_Brief_
The whole listing is to be restated, character for character.

_Given data_
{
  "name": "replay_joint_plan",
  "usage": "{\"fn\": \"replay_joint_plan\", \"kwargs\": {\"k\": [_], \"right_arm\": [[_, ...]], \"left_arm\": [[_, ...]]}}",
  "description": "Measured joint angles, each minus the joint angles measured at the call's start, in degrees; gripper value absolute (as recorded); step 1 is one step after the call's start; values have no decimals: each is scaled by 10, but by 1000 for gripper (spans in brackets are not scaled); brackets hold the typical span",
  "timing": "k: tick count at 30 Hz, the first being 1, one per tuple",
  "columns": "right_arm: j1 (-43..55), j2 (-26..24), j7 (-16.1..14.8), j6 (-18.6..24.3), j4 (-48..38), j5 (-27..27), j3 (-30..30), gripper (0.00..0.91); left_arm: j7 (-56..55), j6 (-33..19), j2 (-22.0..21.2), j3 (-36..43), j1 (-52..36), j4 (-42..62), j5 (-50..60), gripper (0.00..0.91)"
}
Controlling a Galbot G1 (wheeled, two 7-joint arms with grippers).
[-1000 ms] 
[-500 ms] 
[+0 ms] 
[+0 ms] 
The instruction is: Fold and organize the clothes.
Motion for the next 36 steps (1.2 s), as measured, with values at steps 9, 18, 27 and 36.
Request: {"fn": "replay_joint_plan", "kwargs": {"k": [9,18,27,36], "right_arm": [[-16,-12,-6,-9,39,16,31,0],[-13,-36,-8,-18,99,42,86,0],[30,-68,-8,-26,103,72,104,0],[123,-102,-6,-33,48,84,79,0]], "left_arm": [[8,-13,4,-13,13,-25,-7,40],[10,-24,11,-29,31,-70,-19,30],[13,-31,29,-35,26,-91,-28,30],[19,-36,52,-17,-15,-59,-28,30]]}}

_Exercise response_
{
  "name": "replay_joint_plan",
  "usage": "{\"fn\": \"replay_joint_plan\", \"kwargs\": {\"k\": [_], \"right_arm\": [[_, ...]], \"left_arm\": [[_, ...]]}}",
  "description": "Measured joint angles, each minus the joint angles measured at the call's start, in degrees; gripper value absolute (as recorded); step 1 is one step after the call's start; values have no decimals: each is scaled by 10, but by 1000 for gripper (spans in brackets are not scaled); brackets hold the typical span",
  "timing": "k: tick count at 30 Hz, the first being 1, one per tuple",
  "columns": "right_arm: j1 (-43..55), j2 (-26..24), j7 (-16.1..14.8), j6 (-18.6..24.3), j4 (-48..38), j5 (-27..27), j3 (-30..30), gripper (0.00..0.91); left_arm: j7 (-56..55), j6 (-33..19), j2 (-22.0..21.2), j3 (-36..43), j1 (-52..36), j4 (-42..62), j5 (-50..60), gripper (0.00..0.91)"
}
Controlling a Galbot G1 (wheeled, two 7-joint arms with grippers).
[-1000 ms] 
[-500 ms] 
[+0 ms] 
[+0 ms] 
The instruction is: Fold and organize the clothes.
Motion for the next 36 steps (1.2 s), as measured, with values at steps 9, 18, 27 and 36.
Request: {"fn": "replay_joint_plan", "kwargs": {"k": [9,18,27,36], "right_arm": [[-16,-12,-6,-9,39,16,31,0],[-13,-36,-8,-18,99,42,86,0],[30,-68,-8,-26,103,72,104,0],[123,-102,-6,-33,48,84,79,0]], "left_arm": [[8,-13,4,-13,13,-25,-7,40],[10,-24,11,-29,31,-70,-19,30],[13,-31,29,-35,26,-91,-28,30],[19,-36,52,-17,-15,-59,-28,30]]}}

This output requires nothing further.